Problem: Exact repetition of every record is required.

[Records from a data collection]
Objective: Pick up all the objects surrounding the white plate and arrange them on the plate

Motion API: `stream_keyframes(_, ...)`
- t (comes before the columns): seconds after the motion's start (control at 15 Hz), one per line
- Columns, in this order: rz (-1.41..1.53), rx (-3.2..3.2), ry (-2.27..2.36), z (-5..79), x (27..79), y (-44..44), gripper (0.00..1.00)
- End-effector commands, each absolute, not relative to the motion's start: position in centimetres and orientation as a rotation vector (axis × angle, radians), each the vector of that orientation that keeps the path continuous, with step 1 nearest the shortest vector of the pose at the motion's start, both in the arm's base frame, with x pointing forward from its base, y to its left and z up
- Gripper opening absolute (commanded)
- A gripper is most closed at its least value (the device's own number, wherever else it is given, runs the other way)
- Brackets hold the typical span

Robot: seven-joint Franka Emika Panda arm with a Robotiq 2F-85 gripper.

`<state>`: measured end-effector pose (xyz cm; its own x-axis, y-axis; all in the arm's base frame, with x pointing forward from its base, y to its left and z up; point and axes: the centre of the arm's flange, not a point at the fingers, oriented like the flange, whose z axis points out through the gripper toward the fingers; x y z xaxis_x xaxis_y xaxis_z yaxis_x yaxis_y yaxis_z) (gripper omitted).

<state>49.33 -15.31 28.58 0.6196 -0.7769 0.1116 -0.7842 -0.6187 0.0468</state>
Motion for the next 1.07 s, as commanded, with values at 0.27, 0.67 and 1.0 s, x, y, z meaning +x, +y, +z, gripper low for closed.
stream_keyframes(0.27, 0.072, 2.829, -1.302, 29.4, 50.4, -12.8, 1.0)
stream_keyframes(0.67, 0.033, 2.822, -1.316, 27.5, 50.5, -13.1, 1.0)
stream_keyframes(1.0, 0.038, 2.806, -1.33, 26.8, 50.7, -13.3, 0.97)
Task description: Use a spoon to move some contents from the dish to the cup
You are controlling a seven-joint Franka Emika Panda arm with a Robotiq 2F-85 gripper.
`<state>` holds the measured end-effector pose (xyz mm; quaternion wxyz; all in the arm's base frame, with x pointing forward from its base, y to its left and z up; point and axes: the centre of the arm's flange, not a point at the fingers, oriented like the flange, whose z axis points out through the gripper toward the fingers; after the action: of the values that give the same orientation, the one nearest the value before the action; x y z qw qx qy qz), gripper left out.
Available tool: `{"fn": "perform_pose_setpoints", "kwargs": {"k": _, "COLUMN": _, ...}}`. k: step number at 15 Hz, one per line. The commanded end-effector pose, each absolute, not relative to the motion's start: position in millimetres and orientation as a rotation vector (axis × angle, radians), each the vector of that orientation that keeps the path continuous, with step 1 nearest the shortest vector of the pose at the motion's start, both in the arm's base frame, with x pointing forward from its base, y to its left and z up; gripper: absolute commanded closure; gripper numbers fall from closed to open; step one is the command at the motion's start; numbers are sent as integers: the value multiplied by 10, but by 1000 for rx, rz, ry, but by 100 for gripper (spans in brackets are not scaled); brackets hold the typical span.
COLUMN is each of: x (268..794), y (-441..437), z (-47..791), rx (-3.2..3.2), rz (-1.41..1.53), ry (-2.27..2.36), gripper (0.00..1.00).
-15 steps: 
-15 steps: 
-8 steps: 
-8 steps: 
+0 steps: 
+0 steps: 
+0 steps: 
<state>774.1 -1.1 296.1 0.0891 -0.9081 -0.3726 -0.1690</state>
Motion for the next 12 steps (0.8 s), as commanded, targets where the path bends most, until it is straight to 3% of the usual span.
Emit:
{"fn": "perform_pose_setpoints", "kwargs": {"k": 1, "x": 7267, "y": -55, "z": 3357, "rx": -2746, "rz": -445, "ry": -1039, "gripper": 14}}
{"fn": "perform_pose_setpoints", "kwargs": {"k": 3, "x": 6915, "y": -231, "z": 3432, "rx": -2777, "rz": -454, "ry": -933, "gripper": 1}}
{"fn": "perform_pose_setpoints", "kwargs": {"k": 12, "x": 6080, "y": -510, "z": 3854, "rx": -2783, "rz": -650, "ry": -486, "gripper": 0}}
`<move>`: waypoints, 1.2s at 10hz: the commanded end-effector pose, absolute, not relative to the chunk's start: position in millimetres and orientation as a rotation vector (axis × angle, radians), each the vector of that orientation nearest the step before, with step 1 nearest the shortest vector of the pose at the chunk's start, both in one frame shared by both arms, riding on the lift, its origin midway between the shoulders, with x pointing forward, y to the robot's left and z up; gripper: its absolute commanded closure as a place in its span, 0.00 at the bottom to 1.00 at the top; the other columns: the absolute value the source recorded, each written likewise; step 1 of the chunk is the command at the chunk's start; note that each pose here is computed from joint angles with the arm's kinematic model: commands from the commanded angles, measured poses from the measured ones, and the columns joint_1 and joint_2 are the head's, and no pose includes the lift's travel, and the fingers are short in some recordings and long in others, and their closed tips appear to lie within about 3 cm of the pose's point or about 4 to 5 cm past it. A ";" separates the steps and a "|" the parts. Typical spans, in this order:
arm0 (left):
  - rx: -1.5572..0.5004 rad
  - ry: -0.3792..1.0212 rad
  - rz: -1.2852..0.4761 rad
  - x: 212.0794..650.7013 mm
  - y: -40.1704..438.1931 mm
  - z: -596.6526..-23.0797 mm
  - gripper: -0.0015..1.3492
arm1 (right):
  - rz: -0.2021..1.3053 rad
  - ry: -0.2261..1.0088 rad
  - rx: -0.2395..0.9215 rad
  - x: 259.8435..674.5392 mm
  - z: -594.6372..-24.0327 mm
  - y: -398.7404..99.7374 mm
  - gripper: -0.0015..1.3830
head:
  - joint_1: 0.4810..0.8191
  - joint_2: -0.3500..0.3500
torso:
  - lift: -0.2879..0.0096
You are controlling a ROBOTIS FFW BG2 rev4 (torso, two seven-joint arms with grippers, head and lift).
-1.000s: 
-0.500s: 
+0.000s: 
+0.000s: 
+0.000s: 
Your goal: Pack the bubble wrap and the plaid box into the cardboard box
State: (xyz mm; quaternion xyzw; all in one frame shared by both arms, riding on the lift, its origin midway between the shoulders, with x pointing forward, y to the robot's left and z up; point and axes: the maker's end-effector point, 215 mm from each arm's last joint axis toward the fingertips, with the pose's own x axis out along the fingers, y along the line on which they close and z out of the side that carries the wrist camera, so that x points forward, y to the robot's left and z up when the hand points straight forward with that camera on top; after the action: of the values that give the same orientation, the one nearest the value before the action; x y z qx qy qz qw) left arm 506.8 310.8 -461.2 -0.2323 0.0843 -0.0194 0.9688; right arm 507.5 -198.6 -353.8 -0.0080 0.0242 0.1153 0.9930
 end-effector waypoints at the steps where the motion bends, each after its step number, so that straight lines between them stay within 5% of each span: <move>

Exercise answer:
Objective: Pick up all the objects surrounding the white plate and arrange them on the plate

Motion API: `stream_keyframes(_, ...)`
- t (comes before the columns): seconds after the motion's start (control at 15 Hz), one per line
- Columns, in this order: rz (-1.41..1.53), rx (-3.2..3.2), ry (-2.27..2.36), z (-5..79), x (27..79), y (-44..44), gripper (0.00..1.00)
- End-effector commands, each absolute, not relative to the motion's start: position in centimetres and orientation as a rotation vector (axis × angle, radians), each the vector of that orientation that keeps the path continuous, with step 1 nearest the shortest vector of the pose at the motion's start, both in the arm's base frame, with x pointing forward from its base, y to its left and z up
- Gripper opening absolute (commanded)
- A gripper is most closed at its least value (the device's own number, wherever else it is given, runs the other way)
- Brackets hold the typical span

Robot: seven-joint Franka Emika Panda arm with a Robotiq 2F-85 gripper.

`<state>`: measured end-effector pose (xyz cm; its own x-axis, y-axis; all in the arm's base frame, with x pointing forward from its base, y to its left and z up; point and axes: the centre of the arm's flange, not a point at the fingers, oriented like the flange, whose z axis points out through the gripper toward the fingers; x y z xaxis_x xaxis_y xaxis_z yaxis_x yaxis_y yaxis_z) (gripper omitted).

<state>49.33 -15.31 28.58 0.6196 -0.7769 0.1116 -0.7842 -0.6187 0.0468</state>
Motion for the next 1.07 s, as commanded, with values at 0.27, 0.67 and 1.0 s, x, y, z meaning +x, +y, +z, gripper low for closed.
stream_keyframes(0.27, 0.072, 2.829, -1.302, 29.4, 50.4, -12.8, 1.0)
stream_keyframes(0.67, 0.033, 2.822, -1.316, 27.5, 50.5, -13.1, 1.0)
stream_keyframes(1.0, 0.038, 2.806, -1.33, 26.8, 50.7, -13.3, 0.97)
Task description: Use a spoon to move some contents from the dish to the cup
You are controlling a seven-joint Franka Emika Panda arm with a Robotiq 2F-85 gripper.
`<state>` holds the measured end-effector pose (xyz mm; quaternion wxyz; all in the arm's base frame, with x pointing forward from its base, y to its left and z up; point and axes: the centre of the arm's flange, not a point at the fingers, oriented like the flange, whose z axis points out through the gripper toward the fingers; after the action: of the values that give the same orientation, the one nearest the value before the action; x y z qw qx qy qz), gripper left out.
Available tool: `{"fn": "perform_pose_setpoints", "kwargs": {"k": _, "COLUMN": _, ...}}`. k: step number at 15 Hz, one per line. The commanded end-effector pose, each absolute, not relative to the motion's start: position in millimetres and orientation as a rotation vector (axis × angle, radians), each the vector of that orientation that keeps the path continuous, with step 1 nearest the shortest vector of the pose at the motion's start, both in the arm's base frame, with x pointing forward from its base, y to its left and z up; gripper: absolute commanded closure; gripper numbers fall from closed to open; step one is the command at the motion's start; numbers are sent as integers: the value multiplied by 10, but by 1000 for rx, rz, ry, but by 100 for gripper (spans in brackets are not scaled); brackets hold the typical span.
COLUMN is each of: x (268..794), y (-441..437), z (-47..791), rx (-3.2..3.2), rz (-1.41..1.53), ry (-2.27..2.36), gripper (0.00..1.00).
-15 steps: 
-15 steps: 
-8 steps: 
-8 steps: 
+0 steps: 
+0 steps: 
+0 steps: 
<state>774.1 -1.1 296.1 0.0891 -0.9081 -0.3726 -0.1690</state>
Motion for the next 12 steps (0.8 s), as commanded, targets where the path bends most, until it is straight to 3% of the usual span.
Emit:
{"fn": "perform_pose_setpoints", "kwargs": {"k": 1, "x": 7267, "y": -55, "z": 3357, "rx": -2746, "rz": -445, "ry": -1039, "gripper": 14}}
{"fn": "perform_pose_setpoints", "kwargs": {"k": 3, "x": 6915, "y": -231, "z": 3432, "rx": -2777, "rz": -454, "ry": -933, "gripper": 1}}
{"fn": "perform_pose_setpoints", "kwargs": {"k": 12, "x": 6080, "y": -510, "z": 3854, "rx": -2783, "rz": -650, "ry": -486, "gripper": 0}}
`<move>`: waypoints, 1.2s at 10hz: the commanded end-effector pose, absolute, not relative to the chunk's start: position in millimetres and orientation as a rotation vector (axis × angle, radians), each the vector of that orientation nearest the step before, with step 1 nearest the shortest vector of the pose at the chunk's start, both in one frame shared by both arms, riding on the lift, its origin midway between the shoulders, with x pointing forward, y to the robot's left and z up; gripper: its absolute commanded closure as a place in its span, 0.00 at the bottom to 1.00 at the top; the other columns: the absolute value the source recorded, each written likewise; step 1 of the chunk is the command at the chunk's start; note that each pose here is computed from joint angles with the arm's kinematic model: commands from the commanded angles, measured poses from the measured ones, and the columns joint_1 and joint_2 are the head's, and no pose includes the lift's travel, and the fingers are short in some recordings and long in others, and their closed tips appear to lie within about 3 cm of the pose's point or about 4 to 5 cm past it. A ";" separates the steps and a "|" the parts. Typical spans, in this order:
arm0 (left):
  - rx: -1.5572..0.5004 rad
  - ry: -0.3792..1.0212 rad
  - rz: -1.2852..0.4761 rad
  - x: 212.0794..650.7013 mm
  - y: -40.1704..438.1931 mm
  - z: -596.6526..-23.0797 mm
  - gripper: -0.0015..1.3492
arm1 (right):
  - rz: -0.2021..1.3053 rad
  - ry: -0.2261..1.0088 rad
  - rx: -0.2395..0.9215 rad
  - x: 259.8435..674.5392 mm
  - z: -594.6372..-24.0327 mm
  - y: -398.7404..99.7374 mm
  - gripper: -0.0015..1.3830
head:
  - joint_1: 0.4810..0.8191
  - joint_2: -0.3500..0.3500
torso:
  - lift: -0.2879..0.0096
You are controlling a ROBOTIS FFW BG2 rev4 (torso, two seven-joint arms with grippers, head and lift).
-1.000s: 
-0.500s: 
+0.000s: 
+0.000s: 
+0.000s: 
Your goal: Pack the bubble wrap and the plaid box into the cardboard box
State: (xyz mm; quaternion xyzw; all in one frame shared by both arms, riding on the lift, its origin midway between the shoulders, with x pointing forward, y to the robot's left and z up; point and axes: the maker's end-effector point, 215 mm from each arm's last joint axis toward the fingertips, with the pose's own x axis out along the fingers, y along the line on which they close and z out of the side that carries the wrist camera, so that x points forward, y to the robot's left and z up when the hand points straight forward with that camera on top; after the action: of the values that give the same orientation, the one nearest the value before the action; x y z qx qy qz qw) left arm 506.8 310.8 -461.2 -0.2323 0.0843 -0.0194 0.9688; right arm 507.5 -198.6 -353.8 -0.0080 0.0242 0.1153 0.9930
 end-effector waypoints at the steps where the motion bends, each after its step number, so that straight lines between them stay within 5% of each span: <move>

There is nothing further to add to the answer.